Conversando com Deus
 Frei Betto

- Você acredita que ainda há espaço para mim?

- Que pergunta, meu Deus! O Senhor anda inseguro? Tem lido índices do mercado financeiro?

- É que as coisas na Terra mudam numa velocidade que custo acompanhar. Outrora, eu era conhecido como o Criador. Vocês agradeciam a mim o ciclo das estações, os frutos da terra, a chuva e os ventos, as águas dos rios e os peixes do mar. Qual mesa farta, criei a natureza para o bem de vocês.

- Sim, Senhor, sei que abusamos da oferta.
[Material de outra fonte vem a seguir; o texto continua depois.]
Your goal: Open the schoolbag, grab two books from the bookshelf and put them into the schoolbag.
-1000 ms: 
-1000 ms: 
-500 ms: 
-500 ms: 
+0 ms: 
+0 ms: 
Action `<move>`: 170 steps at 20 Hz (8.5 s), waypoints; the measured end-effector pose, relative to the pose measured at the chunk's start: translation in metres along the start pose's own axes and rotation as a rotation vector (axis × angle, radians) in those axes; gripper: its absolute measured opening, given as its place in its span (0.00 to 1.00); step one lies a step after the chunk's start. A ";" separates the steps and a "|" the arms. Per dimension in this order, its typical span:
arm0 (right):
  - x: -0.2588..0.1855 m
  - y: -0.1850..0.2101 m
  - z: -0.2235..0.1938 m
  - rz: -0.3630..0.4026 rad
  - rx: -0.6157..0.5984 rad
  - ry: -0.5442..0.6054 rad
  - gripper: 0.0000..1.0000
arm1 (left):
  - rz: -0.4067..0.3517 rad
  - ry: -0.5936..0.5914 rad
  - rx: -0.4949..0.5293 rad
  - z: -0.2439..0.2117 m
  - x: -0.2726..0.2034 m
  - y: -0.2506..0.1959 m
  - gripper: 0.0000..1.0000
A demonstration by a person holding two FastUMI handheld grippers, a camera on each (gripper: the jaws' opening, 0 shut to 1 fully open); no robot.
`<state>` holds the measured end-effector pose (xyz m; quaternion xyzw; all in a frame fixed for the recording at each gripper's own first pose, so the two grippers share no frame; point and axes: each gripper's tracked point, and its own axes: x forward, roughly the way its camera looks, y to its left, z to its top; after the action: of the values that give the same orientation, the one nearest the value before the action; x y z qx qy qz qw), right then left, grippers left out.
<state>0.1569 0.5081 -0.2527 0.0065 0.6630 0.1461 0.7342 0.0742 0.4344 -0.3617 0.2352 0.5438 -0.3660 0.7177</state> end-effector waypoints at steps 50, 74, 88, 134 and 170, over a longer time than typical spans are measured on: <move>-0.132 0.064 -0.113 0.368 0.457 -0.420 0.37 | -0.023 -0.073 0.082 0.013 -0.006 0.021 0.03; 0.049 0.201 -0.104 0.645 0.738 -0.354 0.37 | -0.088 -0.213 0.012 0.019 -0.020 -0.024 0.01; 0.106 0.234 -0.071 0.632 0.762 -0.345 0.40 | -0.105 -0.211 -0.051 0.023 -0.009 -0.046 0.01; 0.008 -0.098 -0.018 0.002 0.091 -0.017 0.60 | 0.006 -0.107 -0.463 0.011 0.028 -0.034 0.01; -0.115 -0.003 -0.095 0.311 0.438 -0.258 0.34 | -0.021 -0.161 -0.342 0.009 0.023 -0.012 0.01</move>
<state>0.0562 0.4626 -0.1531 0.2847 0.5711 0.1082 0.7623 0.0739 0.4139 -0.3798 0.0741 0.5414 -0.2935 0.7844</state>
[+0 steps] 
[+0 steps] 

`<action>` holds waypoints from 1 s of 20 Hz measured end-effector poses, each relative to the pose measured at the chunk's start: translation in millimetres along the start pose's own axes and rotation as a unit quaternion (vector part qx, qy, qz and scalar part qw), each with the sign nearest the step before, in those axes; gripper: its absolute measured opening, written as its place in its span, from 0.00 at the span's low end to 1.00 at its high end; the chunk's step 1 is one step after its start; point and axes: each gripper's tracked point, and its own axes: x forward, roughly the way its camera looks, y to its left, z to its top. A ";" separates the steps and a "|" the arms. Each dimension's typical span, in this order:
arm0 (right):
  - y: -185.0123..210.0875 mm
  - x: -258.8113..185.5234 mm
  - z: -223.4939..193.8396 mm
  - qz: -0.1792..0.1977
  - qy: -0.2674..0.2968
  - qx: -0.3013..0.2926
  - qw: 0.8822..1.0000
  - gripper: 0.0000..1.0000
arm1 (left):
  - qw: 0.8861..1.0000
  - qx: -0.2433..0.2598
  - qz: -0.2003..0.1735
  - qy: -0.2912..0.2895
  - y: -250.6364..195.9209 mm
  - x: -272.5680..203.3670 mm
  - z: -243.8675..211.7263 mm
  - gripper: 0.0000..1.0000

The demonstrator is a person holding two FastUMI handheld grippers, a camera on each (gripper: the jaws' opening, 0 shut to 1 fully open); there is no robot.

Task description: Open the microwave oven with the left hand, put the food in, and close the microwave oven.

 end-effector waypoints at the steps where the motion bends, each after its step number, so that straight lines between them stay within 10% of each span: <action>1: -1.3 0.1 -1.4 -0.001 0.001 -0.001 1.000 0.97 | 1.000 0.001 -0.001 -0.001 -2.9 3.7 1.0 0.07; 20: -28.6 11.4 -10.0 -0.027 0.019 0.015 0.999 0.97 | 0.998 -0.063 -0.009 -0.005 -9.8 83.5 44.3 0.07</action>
No início, extraíamos dela o necessário à sobrevivência. Para não faltar, respeitávamos os seus ritmos. Depois, descobrimos como reproduzir a natureza: inventamos a agricultura e a pecuária. E o que tinha valor de uso passou a ter valor de troca. Nossa ambição de riqueza transformou a dádiva em mercadoria.

- O que fazem com a inteligência que lhes incuti? - retrucou Deus. - Que diabo de avanço científico é este que deu origem à proliferação de armas nucleares, químicas e biológicas, capazes de provocar destruição em massa? Não percebem que estão destruindo a biosfera?

- Perdão, Senhor. Andamos enrascados num paradoxo: nosso crescimento econômico não beneficia os pobres e ainda resulta em degradação ambiental.

- Outrora vocês estavam submetidos à natureza - ponderou Deus. - Havia estreita ligação entre o ser humano e o seu entorno natural. Era um caso de amor. Agora o processo se inverteu: vocês adquiriram o poder de submeter a natureza.

- Não era o que o Senhor queria? No sexto dia da Criação não recebemos a ordem de dominar os peixes do mar, as aves do céu e os répteis que rastejam sobre a terra?

- Dominar é uma coisa; violar ou estuprar é outra - reagiu Deus. - Vocês foram longe demais: envenenaram rios e mares, poluíram a atmosfera e, agora, interferem nos processos químicos que determinam o envelhecimento orgânico e manipulam tecnologicamente os processos genéticos. Aonde pretendem chegar? Querem criar vida humana em laboratório e alcançar a imortalidade?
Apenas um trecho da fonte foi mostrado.